Сублимация DAN Матрицы для обнаружения и визуализации ганглиозидов в Rat ткани головного мозга для MALDI масс-спектрометрии изображений
Summary
A protocol for the sublimation of DAN matrix onto rat brain tissue for the detection of gangliosides using MALDI Imaging Mass Spectrometry is presented.
Abstract
Подготовка проб является ключом для оптимального обнаружения и визуализации аналитов в матрично-активированная лазерная десорбция / ионизация (MALDI) визуализации Масс-спектрометрия (IMS) экспериментов. Определение соответствующего протокола, чтобы следовать в течение всего процесса подготовки образца может быть затруднено, поскольку каждый шаг должен быть оптимизирован, чтобы соответствовать уникальным характеристикам аналитов. Этот процесс включает в себя не только найти совместимую матрицу, которая может десорбировать и эффективно ионизировать молекулы, представляющие интерес, но и выбора соответствующего метода осаждения матрицы. Например, мокрый метод осаждения матрицы, которая влечет за собой растворение матрицы в растворителе, превосходит десорбции большинства белков и пептидов, в то время как сухие методы осаждения матрицы являются особенно эффективными для ионизации липидов. Сублимационные сообщалось в качестве высокоэффективного метода сухого осаждения матрицы для обнаружения липидов в ткани путем MALDI IMS в связи с homogeneiти матрицы осаждени кристаллов и минимальным аналита делокализации по сравнению со многими мокрыми способами осаждения 1, 2. В широком смысле, она включает в себя размещение образца и порошкообразный матрицы в камере вакуумной запечатанных с образцами, прижатых холодной поверхности.
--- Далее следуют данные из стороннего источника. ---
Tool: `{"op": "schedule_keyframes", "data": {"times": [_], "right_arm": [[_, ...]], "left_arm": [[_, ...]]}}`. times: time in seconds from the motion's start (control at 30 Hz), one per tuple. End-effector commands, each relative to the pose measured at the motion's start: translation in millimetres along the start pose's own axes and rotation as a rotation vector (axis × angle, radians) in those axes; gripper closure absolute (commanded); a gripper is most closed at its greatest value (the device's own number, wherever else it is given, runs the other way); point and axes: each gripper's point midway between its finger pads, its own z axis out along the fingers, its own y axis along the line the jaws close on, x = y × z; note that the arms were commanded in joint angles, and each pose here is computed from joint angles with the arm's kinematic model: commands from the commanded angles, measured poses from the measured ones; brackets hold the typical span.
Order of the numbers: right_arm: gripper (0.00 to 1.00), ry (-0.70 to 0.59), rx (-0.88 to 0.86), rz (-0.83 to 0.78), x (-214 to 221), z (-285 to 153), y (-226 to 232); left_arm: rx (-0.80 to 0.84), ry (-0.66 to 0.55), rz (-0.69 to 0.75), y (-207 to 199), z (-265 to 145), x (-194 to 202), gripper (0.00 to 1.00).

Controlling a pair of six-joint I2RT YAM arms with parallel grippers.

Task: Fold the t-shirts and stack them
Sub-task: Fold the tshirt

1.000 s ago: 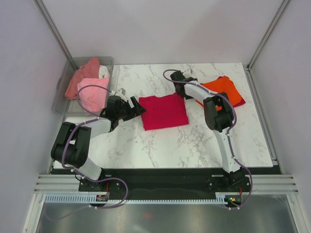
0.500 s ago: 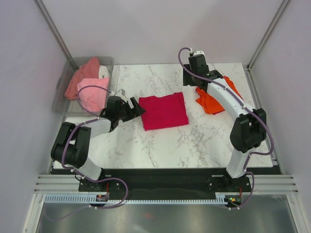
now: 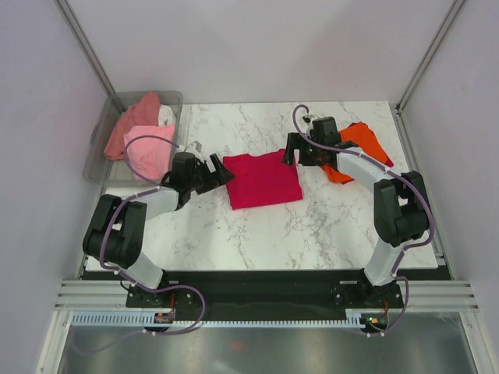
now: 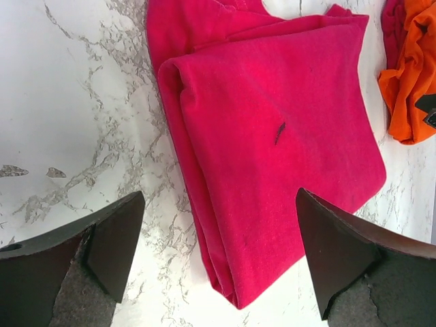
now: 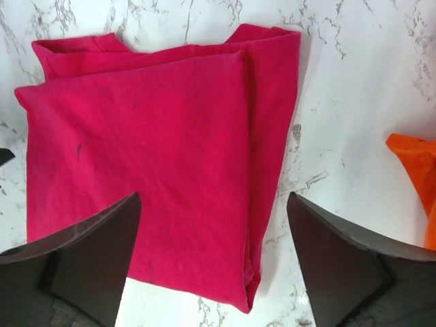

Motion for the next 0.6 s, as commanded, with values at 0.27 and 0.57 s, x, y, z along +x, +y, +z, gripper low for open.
{"op": "schedule_keyframes", "data": {"times": [0.27, 0.57], "right_arm": [[0.08, -0.073, -0.161, 0.127, -7.3, 27.1, 10.8], [0.11, -0.056, -0.049, 0.158, -5.7, 67.9, -30.6]], "left_arm": [[0.023, 0.047, 0.019, -5.6, 20.3, -2.8, 0.03], [-0.036, 0.030, 0.032, 1.2, 32.0, -16.3, 0.10]]}}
Затем устройство опускают в нагретую ванну (песок или масло), что приводит к сублимации порошкообразной матрицы на охлажденной поверхности образца ткани. Здесь мы опишем протокол сублимации с использованием матрицы 1,5-диаминонафталин (DAN) для обнаружения и визуализации ганглиозидов в головном мозге крыс с использованием MALDI IMS.
Introduction
Матричный с лазерной десорбцией / ионизацией (MALDI) обработки изображений Масс-спектрометрия (IMS), становится большим спросом техники для визуализации пространственного распределения липидов, белков и пептидов через интактные поверхности образцов. MALDI IMS ранее был известен как аналитический метод для предочищенного аналитов, но в последние годы, было привлечение внимания во многих других дисциплинах, из-за способности сочетать точность масс-спектрометрии с высокой разрешающей способностью визуальных / анатомических ориентиров без потребность в любой внешней маркировки. Как научный пул исследователей, использующих эту технику продолжает расти, наблюдается повышенная потребность в стандартизированных, простых в последующих протоколов для содействия в разработке и оптимизации экспериментов IMS. Ганглиозиды, группа мембранных липидов высоко обильными в центральной нервной системе, идеально подходят для экспериментов MALDI IMS, в качестве местоположения, внедренного внутри мембраны, делает определенную специфичнуюэс невозможно обнаружить с помощью обычного иммуно-маркировки. Кроме того, мы показали, с помощью MALDI IMS, что эти липиды, которые функционируют в качестве модуляторов клеточной сигнализации, помимо всего прочего, имеют уникальные шаблоны анатомического распределения в здоровом мозге грызунов, которые измененном после травмы головного мозга 3, 4, 5. Ганглиозиды расположены на более высоком диапазоне масс по сравнению с большинством видов липидных, и, таким образом, наиболее подходит для платформы MALDI визуализации.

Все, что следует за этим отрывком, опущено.